The bomb sent to his house last week, allegedly by a rabid fan of Donald Trump, has cemented George Soros’s status as the official bugbear of the American right.
Earlier this month, President Trump contributed to the financier’s totemic status by falsely accusing him of paying protesters at the Brett Kavanaugh confirmation hearings.
The billionaire has been thrust into the same role in the United States that he has occupied in Europe for decades: the object of twisted fascination for far-right conspiracy theorists and anti-Semites who see a hidden hand wherever they look.
This old European trope about the Hungarian émigré led that country’s prime minister, Viktor Orban, to wage a years-long campaign against the Soros-funded Central European University in Budapest. Last week, Mr. Orban succeeded in getting the prestigious school to announce a move to Vienna.
In all of these attacks, forthright defences of Mr. Soros are surprisingly rare. That’s a shame. His legacy of funding democratic political movements and championing liberal values is more important than ever.

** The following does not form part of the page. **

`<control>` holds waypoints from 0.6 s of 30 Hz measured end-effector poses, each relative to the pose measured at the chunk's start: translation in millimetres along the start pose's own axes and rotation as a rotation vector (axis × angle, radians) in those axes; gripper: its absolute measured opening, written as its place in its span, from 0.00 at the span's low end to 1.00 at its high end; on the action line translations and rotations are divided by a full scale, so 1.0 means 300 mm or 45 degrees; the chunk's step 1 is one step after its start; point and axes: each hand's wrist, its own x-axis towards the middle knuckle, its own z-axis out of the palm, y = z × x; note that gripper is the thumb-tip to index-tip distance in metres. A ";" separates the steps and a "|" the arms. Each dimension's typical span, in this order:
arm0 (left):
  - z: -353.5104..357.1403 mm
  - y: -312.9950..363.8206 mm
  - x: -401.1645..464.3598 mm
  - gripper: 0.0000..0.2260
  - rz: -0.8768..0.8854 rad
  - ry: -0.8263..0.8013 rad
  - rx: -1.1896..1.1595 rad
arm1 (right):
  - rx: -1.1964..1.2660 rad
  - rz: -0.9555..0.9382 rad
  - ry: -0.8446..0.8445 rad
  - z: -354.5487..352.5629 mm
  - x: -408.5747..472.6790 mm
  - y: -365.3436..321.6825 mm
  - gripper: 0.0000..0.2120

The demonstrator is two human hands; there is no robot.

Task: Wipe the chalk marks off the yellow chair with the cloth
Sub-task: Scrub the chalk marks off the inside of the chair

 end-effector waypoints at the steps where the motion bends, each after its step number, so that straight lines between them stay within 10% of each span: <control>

After surviving the Holocaust thanks to false papers obtained for the family by his father, Mr. Soros went to study at the London School of Economics. By the 1980s, his wildly successful career in finance had allowed him to pour money into eastern European dissident groups working to undermine communism, not least in his native Hungary.
When those efforts succeeded, he spent even more lavishly to rebuild civil society in the former Eastern Bloc, constructing schools, training teachers and paying scientists. The Central European University is the most visible fruit of that effort. Mr. Soros’s involvement in U.S. politics has been an extension of his liberal efforts in Europe. As a consequence, he has become an influential supporter of Democrats and progressive causes.
He donates lavishly to those causes, but that’s normal in U.S. politics. That a rich man who has spent his life fighting nazism and communism, and now the worst instincts of the Republican Party, should find himself the subject of paranoid slander at every turn says more about our historical moment than it does about the man.